= Ohana =

Hawaiʻian cultural concept of kinship

ʻOhana is a Hawaiian term meaning "family" (in an extended sense of the term, including blood-related, adoptive or intentional). The term is cognate with the Māori word kōhanga, meaning "nest".

The root word ʻohā refers to the root or corm of the kalo (taro) plant, the staple "staff of life" in Hawaii, which Kanaka Maoli consider their cosmological ancestor.

==Usage==
===In Hawaii===
- In contemporary Hawaiian real estate jargon, an "ʻohana unit" is a type of secondary suite.
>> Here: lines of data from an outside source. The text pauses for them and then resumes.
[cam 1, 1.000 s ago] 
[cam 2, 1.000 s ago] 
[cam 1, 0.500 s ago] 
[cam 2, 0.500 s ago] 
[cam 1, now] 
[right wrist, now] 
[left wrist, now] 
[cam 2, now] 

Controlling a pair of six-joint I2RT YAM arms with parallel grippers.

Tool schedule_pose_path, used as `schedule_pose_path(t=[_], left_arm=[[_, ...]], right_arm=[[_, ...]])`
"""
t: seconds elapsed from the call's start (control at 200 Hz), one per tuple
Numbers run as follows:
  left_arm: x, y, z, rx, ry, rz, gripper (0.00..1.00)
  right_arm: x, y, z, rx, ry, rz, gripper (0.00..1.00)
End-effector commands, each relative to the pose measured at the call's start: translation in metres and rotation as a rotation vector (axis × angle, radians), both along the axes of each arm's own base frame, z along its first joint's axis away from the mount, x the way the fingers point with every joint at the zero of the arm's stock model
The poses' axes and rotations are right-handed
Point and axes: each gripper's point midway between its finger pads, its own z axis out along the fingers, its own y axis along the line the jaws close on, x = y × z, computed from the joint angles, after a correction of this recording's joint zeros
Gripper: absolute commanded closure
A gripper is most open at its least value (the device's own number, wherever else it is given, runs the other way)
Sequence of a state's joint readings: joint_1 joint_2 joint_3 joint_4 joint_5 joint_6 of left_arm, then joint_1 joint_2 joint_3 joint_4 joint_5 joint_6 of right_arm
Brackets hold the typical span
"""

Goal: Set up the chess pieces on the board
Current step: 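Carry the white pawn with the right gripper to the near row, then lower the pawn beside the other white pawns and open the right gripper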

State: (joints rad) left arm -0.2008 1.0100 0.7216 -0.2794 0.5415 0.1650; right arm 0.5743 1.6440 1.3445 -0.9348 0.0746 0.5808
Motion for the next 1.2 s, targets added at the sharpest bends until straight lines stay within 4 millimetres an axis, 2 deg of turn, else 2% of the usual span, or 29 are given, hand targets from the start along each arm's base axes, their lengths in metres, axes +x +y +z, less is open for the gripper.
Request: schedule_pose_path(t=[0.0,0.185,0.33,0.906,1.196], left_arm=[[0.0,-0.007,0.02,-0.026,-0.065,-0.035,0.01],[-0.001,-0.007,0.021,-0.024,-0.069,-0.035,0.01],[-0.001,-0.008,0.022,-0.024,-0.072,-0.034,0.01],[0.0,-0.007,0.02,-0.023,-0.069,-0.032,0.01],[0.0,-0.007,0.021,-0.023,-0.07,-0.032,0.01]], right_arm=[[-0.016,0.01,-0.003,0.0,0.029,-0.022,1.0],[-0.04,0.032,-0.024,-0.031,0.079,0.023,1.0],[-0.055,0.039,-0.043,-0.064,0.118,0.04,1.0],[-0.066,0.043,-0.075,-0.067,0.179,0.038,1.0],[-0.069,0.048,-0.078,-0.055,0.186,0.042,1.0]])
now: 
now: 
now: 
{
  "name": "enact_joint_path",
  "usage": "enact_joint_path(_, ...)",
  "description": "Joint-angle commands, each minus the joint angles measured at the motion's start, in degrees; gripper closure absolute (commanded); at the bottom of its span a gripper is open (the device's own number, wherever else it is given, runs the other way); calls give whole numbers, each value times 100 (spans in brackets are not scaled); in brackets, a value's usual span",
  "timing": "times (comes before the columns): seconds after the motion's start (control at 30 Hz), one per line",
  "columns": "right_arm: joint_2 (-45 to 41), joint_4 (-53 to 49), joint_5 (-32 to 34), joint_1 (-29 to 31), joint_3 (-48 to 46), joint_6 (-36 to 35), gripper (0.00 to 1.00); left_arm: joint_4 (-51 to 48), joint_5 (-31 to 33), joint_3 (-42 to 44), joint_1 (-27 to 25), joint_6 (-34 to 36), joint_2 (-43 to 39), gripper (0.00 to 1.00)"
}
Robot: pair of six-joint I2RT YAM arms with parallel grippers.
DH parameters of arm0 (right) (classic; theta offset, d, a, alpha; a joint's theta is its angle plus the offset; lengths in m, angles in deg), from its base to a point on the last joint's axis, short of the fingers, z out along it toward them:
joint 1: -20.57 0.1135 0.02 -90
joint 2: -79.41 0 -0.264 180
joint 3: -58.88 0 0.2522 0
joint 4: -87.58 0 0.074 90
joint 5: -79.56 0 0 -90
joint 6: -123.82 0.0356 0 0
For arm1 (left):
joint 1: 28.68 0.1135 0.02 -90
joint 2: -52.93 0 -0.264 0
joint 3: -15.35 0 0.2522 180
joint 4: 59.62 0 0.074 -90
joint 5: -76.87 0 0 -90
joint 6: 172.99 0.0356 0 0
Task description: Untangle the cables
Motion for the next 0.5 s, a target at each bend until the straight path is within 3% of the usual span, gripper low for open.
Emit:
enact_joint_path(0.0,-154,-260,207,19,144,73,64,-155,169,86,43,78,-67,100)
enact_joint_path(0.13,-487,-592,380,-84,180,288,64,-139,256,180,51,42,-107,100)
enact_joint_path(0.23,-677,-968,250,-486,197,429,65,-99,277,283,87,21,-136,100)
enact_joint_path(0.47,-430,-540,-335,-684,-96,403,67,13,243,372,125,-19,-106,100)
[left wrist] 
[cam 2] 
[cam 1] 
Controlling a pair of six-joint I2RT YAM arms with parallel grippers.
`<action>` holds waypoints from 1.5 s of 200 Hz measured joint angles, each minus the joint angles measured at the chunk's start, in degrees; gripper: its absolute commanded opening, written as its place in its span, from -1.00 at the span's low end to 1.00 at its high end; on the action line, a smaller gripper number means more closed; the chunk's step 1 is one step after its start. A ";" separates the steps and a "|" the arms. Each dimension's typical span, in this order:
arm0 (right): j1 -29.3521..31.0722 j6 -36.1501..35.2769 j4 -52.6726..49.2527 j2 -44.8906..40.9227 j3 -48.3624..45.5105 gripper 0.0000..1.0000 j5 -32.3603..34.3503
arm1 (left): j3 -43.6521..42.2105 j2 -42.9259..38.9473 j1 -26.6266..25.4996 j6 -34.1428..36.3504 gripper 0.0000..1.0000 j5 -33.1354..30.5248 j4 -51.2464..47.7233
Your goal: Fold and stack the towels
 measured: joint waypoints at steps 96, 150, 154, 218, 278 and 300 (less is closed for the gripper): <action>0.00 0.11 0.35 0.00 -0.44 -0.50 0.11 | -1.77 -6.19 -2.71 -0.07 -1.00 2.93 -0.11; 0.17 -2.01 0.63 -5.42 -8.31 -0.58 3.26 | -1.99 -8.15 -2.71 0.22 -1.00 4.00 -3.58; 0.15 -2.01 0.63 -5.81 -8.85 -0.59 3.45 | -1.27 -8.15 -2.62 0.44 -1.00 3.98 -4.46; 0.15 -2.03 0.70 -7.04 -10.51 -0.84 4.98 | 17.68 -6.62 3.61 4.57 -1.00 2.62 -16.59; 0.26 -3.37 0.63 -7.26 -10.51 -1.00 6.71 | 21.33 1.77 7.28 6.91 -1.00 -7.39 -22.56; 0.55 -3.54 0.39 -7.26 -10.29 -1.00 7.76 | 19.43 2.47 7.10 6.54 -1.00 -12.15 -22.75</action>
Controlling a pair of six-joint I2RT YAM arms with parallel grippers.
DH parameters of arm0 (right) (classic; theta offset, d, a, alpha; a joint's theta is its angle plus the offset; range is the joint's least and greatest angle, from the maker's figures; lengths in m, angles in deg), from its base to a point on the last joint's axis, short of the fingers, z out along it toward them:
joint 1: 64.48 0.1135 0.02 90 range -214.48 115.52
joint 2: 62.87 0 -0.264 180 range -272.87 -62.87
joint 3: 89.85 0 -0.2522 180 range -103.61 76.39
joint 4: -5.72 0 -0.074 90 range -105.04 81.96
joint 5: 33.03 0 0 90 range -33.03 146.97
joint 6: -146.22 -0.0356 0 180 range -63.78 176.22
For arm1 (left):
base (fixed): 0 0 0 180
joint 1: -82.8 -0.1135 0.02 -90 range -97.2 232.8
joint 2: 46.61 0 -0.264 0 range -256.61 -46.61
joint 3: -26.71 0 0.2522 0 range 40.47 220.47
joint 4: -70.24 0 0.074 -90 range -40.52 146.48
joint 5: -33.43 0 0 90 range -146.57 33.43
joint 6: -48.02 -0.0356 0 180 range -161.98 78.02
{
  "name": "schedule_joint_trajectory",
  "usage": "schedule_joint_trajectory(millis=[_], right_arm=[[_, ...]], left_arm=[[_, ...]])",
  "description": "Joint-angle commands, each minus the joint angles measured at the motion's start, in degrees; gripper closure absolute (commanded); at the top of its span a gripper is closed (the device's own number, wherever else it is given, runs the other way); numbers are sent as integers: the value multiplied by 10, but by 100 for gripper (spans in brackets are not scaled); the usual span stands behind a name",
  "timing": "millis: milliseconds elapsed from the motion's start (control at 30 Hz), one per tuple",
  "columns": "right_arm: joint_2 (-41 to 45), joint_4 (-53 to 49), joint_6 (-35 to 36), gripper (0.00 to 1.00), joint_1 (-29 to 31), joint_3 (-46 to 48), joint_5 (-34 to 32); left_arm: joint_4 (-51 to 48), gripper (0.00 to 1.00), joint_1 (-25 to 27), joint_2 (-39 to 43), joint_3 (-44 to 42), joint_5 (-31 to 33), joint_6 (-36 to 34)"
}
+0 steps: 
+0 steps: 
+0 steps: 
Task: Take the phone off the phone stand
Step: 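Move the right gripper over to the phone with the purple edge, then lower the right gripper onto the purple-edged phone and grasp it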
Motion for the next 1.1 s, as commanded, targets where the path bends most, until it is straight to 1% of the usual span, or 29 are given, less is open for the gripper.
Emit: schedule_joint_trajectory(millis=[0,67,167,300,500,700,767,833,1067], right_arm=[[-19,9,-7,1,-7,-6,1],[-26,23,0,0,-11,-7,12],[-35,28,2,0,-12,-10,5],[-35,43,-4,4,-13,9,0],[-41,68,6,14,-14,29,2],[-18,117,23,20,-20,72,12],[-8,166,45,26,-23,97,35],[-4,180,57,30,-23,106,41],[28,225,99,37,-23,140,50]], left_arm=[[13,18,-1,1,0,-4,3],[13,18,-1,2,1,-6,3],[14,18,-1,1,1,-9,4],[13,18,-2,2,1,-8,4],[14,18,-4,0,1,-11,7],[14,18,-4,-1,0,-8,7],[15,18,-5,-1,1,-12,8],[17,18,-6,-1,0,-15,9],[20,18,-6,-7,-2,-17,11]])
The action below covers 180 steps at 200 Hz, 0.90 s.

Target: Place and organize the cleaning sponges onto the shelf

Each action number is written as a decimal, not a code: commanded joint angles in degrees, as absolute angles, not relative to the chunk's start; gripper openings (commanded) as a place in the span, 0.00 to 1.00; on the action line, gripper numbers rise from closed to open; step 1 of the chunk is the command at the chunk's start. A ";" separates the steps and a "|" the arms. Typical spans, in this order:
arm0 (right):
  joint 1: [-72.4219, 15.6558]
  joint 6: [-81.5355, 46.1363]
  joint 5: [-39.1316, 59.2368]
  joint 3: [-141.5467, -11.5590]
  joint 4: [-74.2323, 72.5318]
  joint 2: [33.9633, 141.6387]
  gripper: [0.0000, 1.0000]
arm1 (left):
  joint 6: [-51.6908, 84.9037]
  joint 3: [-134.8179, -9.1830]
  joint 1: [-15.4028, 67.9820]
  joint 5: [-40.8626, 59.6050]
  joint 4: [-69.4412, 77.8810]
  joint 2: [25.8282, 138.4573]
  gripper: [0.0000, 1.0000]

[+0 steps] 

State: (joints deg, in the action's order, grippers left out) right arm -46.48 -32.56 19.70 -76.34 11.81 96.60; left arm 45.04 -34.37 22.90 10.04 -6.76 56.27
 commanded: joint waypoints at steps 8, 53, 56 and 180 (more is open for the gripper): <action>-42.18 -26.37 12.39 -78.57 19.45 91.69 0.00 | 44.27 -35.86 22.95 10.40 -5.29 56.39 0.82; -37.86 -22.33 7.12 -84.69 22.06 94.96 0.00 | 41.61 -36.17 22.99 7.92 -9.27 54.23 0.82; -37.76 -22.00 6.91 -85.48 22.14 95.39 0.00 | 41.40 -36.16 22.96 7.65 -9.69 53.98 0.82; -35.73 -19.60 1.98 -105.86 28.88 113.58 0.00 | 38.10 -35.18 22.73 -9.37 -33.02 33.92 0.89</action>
It may be part of a house or a separate structure on the same lot, and is intended to house a relative; it may not be rented to the general public.
- The Roman Catholic Diocese of Honolulu's Office for Social Ministry runs a food and housing program for vulnerable individuals and families called "ONE ʻOHANA: Food and Housing for All".

===In popular culture===

The word was popularised by Disney's 2002 film Lilo & Stitch and serves as the central theme throughout its franchise: "ʻOhana means family. Family means nobody gets left behind—or forgotten."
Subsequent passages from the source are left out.